▸ **Work to complete**: Report only the number of lines that contain the string "tissue" in the records below.

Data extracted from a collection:
Content starts

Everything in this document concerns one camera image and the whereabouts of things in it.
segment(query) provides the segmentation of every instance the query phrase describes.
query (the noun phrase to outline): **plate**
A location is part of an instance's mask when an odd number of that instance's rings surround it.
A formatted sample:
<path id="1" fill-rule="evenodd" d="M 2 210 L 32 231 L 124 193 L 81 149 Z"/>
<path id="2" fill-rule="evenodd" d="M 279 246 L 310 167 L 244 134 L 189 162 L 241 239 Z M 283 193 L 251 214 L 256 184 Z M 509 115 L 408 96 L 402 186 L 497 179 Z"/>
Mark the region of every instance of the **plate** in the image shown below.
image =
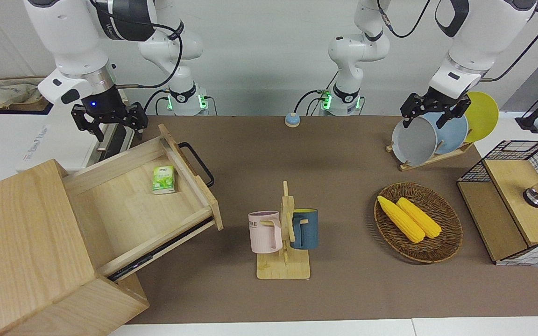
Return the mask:
<path id="1" fill-rule="evenodd" d="M 435 128 L 423 117 L 414 119 L 408 128 L 402 122 L 393 129 L 393 153 L 401 163 L 420 166 L 435 153 L 438 143 Z"/>
<path id="2" fill-rule="evenodd" d="M 420 184 L 402 182 L 383 189 L 380 196 L 397 202 L 406 197 L 414 205 L 425 211 L 441 226 L 441 234 L 436 238 L 425 238 L 413 243 L 395 226 L 385 214 L 378 201 L 375 201 L 374 215 L 377 228 L 383 239 L 404 257 L 427 264 L 441 262 L 458 252 L 462 246 L 462 225 L 451 205 L 435 191 Z"/>
<path id="3" fill-rule="evenodd" d="M 468 119 L 470 134 L 466 142 L 475 142 L 487 137 L 497 125 L 499 108 L 491 96 L 483 92 L 469 92 L 472 101 L 464 115 Z"/>
<path id="4" fill-rule="evenodd" d="M 449 120 L 444 127 L 437 128 L 437 121 L 441 117 L 442 113 L 430 112 L 422 115 L 427 119 L 437 132 L 437 141 L 444 142 L 435 151 L 436 154 L 447 154 L 455 151 L 464 143 L 466 134 L 468 134 L 468 120 L 466 116 L 454 118 Z"/>

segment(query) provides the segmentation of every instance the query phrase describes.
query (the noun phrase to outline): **pink mug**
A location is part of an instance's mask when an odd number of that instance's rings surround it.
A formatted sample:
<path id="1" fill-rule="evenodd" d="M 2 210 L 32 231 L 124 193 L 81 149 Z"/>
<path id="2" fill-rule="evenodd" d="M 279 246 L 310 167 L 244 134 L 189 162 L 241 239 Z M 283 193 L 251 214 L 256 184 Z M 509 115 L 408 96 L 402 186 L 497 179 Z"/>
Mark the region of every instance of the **pink mug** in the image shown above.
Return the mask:
<path id="1" fill-rule="evenodd" d="M 254 253 L 274 253 L 282 249 L 282 225 L 279 212 L 258 211 L 248 214 L 250 247 Z"/>

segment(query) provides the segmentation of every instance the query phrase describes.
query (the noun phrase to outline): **white wall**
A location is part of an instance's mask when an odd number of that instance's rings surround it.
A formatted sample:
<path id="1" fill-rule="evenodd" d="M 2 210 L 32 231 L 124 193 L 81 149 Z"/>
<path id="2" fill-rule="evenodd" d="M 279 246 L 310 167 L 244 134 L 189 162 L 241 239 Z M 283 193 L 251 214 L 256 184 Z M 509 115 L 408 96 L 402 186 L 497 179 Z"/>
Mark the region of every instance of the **white wall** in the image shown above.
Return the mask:
<path id="1" fill-rule="evenodd" d="M 205 41 L 205 53 L 188 62 L 197 81 L 217 98 L 222 114 L 285 114 L 303 92 L 325 87 L 337 70 L 327 55 L 335 36 L 356 34 L 356 0 L 179 0 L 187 28 Z M 406 32 L 424 1 L 395 0 L 389 10 L 397 32 Z M 366 63 L 361 94 L 365 113 L 398 114 L 411 92 L 424 93 L 446 55 L 451 40 L 433 20 L 436 1 L 412 36 L 391 37 L 385 60 Z M 491 75 L 500 74 L 538 32 L 538 17 L 498 61 Z M 103 41 L 119 83 L 158 83 L 163 75 L 143 60 L 135 44 Z M 497 83 L 477 90 L 503 105 L 538 67 L 536 47 Z M 0 77 L 47 75 L 53 59 L 40 44 L 21 0 L 0 0 Z M 146 90 L 128 92 L 144 102 Z"/>

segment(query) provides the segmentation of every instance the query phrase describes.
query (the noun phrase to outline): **green tissue pack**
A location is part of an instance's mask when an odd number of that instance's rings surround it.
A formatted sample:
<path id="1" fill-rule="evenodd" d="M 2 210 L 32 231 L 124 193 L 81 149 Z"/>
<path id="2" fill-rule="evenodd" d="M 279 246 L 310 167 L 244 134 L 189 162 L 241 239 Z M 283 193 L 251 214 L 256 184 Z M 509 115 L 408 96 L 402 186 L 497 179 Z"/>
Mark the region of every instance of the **green tissue pack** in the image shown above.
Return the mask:
<path id="1" fill-rule="evenodd" d="M 175 193 L 175 179 L 173 166 L 156 167 L 153 170 L 153 194 Z"/>

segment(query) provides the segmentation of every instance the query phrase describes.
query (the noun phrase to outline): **yellow plate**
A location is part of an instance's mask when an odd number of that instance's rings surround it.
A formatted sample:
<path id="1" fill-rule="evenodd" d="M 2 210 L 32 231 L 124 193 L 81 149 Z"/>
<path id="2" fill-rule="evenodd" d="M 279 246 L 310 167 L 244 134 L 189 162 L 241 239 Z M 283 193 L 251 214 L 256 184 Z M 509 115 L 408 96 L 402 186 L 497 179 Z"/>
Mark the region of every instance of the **yellow plate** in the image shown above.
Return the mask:
<path id="1" fill-rule="evenodd" d="M 499 119 L 499 108 L 490 95 L 483 92 L 469 92 L 472 103 L 466 110 L 470 130 L 466 142 L 475 142 L 484 139 L 493 132 Z"/>

Content ends

▸ **Solution to this exercise**: 2